For a short time, my father took over The Old Hall at Sandbach and we moved to live there. I mention it by name because it was featured on the TV programme ‘Most Haunted’. We were aware of a ghost. Nothing scary, just a woman in a crinoline dress with her hair piled high. She vanished as soon as she appeared and always in the restaurant at night. She wasn’t mentioned in ‘Most Haunted’ but Derek Acorah and his team found plenty of other paranormal activity that we weren’t aware of or been told about.

When our son was about three years old, he had what we recognised as night terrors. The first time it happened I was terrified. It was the middle of the night and his screaming woke me up suddenly. I was out of bed and in his room in a nano-second, heart pounding. He was sitting up, unaware of me, staring ahead, screaming and crying. I rocked him, calmed him down and settled him back to sleep, somehow, while filled with terror myself. The look of fear in his face unnerved me more than anything, like he could see something I couldn’t. Luckily, there weren’t many episodes.

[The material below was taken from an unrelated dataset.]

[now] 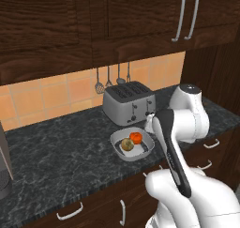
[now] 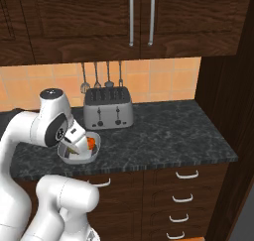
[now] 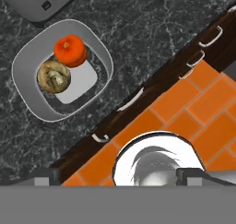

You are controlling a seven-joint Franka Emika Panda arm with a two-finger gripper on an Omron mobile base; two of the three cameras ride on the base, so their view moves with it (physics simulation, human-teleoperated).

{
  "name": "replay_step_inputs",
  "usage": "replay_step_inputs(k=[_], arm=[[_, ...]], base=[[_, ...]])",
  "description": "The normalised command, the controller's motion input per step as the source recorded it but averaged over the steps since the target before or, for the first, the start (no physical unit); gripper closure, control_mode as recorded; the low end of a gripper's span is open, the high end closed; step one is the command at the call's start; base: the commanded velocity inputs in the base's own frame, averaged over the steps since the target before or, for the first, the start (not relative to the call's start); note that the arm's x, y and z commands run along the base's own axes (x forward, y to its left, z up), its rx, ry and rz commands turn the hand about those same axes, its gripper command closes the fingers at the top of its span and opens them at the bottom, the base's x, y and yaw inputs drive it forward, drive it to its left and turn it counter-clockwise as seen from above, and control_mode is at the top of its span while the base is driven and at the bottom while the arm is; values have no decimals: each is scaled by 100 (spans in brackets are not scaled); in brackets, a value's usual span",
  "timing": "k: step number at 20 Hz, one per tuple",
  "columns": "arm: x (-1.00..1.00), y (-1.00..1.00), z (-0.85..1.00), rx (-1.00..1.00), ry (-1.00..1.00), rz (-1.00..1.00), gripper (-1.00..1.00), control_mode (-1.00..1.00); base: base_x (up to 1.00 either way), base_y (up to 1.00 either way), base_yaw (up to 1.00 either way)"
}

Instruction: Take the meat container that has the shrimp and place it on the second highest rack of the freezer. Then take the vegetable container that has the onion and squash and place it on the highest rack of the freezer.

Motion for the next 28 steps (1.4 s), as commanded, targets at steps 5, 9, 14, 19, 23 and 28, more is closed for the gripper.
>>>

With all this in mind, I suppose it’s odd that I would happily spend a couple of evenings on ghost hunting tours with my friend. We had a fascinating time at The Grand Theatre in the dark and the talk from the organiser explained things that had happened to both of us at separate times on visits to see productions. When the opportunity to do something similar at the Spanish Hall came up, I was full of enthusiasm. Unfortunately, some of it was so scary, the experience was overwhelming fear.

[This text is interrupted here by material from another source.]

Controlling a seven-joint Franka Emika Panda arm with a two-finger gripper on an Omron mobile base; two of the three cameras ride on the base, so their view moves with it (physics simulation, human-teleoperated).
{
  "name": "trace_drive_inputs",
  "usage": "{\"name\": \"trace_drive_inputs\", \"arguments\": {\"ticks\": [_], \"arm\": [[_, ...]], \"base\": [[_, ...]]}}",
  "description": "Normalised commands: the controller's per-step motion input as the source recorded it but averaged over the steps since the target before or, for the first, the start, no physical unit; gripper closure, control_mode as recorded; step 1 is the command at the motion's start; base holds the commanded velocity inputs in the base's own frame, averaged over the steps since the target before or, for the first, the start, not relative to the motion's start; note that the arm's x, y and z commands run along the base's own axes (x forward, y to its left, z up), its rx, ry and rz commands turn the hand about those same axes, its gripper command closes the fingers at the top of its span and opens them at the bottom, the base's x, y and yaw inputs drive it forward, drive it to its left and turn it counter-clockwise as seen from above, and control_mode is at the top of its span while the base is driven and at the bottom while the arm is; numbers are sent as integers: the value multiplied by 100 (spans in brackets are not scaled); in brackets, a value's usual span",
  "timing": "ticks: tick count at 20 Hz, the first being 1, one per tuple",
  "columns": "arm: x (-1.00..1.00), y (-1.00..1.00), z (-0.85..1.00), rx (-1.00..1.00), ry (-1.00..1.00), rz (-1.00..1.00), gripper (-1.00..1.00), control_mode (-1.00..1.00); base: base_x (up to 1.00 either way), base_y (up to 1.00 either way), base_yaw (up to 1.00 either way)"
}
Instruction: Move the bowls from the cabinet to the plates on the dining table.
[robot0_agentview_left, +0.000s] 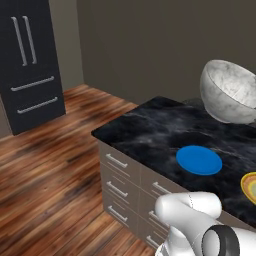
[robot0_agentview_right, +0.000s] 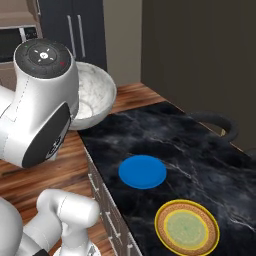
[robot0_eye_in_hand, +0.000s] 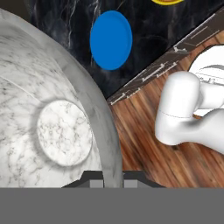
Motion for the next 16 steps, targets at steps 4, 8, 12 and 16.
{"name": "trace_drive_inputs", "arguments": {"ticks": [4, 8, 12, 16], "arm": [[0, 0, 0, 0, 0, 0, 100, 100], [0, 0, 0, 0, 0, 0, 100, 100], [0, 0, 0, 0, 0, 0, 100, 100], [0, 0, 0, 0, 0, 0, 100, 100]], "base": [[0, 0, -25], [0, 0, -25], [-11, -24, -16], [0, -2, -25]]}}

My poem, which features in The Dead Good Poets Haunted Blackpool,

A Ghost Tour in the Spanish Hall

An evening in the Spanish Hall
Fun-time promised for one and all.
Exciting times for you and me,
Paranormal activity!
Hopes and desires, all are risen,
Someone’s speaking, we must listen.
“Enter the rooms with open mind,
And be prepared for what you find.”
The semi-darkness of torch-light,
Anticipation of the night;
Wondering what there might be here
To chill us with delight or fear
We heard a strange and weird sound,
Quiet growling from underground.
Distant laughter, joyful patter,
Ghostly party fun and chatter.
Chink of glasses, bell-like tinkle,
Passing orb gives us a twinkle.
We crept across the ballroom floor
To where we hadn’t been before.
A woman beckoned from her chair.
As we approached, she wasn’t there,
Just vanished, like she’d never been
But we both knew what we had seen.
And later, on the wide stair case
I froze as something touched my face.
I couldn’t scream, I couldn’t shout;
Someone was with me, there’s no doubt
When we sat in the back-stage room
We both smelt dated perfume
Like musky lavender and rose
Stagnant, lingering in repose.
And that mirror! I dared not see
The presence sitting next to me.
I felt their breath upon my cheek
And could not move, too scared to speak!
I must now be most explicit,
Show respect to restless spirits.
Never ridicule, tease or taunt.
It might be you they’ll come to haunt.